● Exercise details
Check every line of the material below, and show those that contain "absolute".

● Dataset content
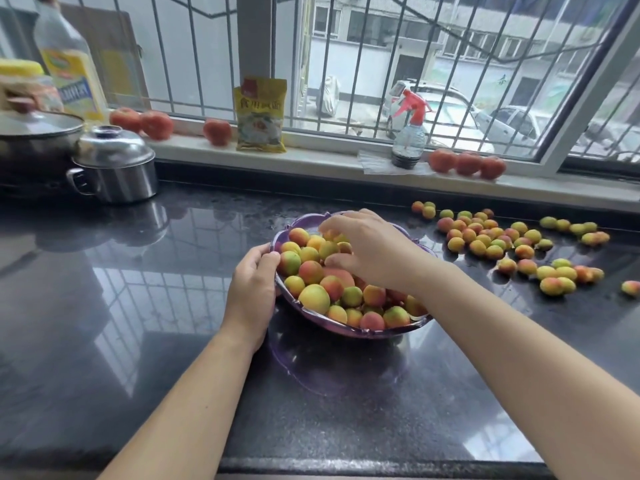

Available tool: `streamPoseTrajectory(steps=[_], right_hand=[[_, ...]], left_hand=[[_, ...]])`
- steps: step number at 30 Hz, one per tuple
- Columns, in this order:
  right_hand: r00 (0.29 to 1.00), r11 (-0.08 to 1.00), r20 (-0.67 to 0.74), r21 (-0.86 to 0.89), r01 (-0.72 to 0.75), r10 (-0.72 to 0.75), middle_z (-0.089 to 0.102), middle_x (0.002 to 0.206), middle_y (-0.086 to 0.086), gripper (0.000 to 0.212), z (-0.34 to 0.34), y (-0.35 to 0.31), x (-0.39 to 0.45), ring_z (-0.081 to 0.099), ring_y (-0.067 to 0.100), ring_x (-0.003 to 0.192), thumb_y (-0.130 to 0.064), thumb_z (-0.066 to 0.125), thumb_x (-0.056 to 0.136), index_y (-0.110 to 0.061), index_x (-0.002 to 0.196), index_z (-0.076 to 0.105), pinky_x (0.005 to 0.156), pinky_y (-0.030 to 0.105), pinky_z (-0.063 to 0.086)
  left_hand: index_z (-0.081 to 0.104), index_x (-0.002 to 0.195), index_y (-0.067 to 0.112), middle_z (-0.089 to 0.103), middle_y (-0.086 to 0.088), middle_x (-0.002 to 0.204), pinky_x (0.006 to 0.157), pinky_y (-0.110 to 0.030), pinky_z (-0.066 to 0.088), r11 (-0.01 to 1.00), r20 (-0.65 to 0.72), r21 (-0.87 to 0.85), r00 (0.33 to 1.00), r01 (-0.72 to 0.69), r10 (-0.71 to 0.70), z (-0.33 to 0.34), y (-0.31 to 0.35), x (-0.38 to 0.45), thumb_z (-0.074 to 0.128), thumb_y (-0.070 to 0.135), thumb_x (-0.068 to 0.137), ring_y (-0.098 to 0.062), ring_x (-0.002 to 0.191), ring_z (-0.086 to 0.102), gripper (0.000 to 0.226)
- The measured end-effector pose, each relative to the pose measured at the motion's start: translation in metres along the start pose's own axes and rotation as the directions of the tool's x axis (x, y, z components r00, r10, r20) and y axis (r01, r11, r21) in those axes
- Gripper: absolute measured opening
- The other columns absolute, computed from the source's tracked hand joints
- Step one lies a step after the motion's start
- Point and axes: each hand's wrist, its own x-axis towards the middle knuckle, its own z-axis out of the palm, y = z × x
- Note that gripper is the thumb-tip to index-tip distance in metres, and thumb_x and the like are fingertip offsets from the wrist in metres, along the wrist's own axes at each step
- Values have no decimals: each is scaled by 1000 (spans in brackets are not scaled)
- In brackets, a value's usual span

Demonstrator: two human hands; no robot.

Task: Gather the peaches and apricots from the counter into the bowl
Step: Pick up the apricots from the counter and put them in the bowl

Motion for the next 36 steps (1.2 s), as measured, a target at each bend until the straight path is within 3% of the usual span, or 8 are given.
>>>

● Your response
- Gripper: absolute measured opening
- The other columns absolute, computed from the source's tracked hand joints

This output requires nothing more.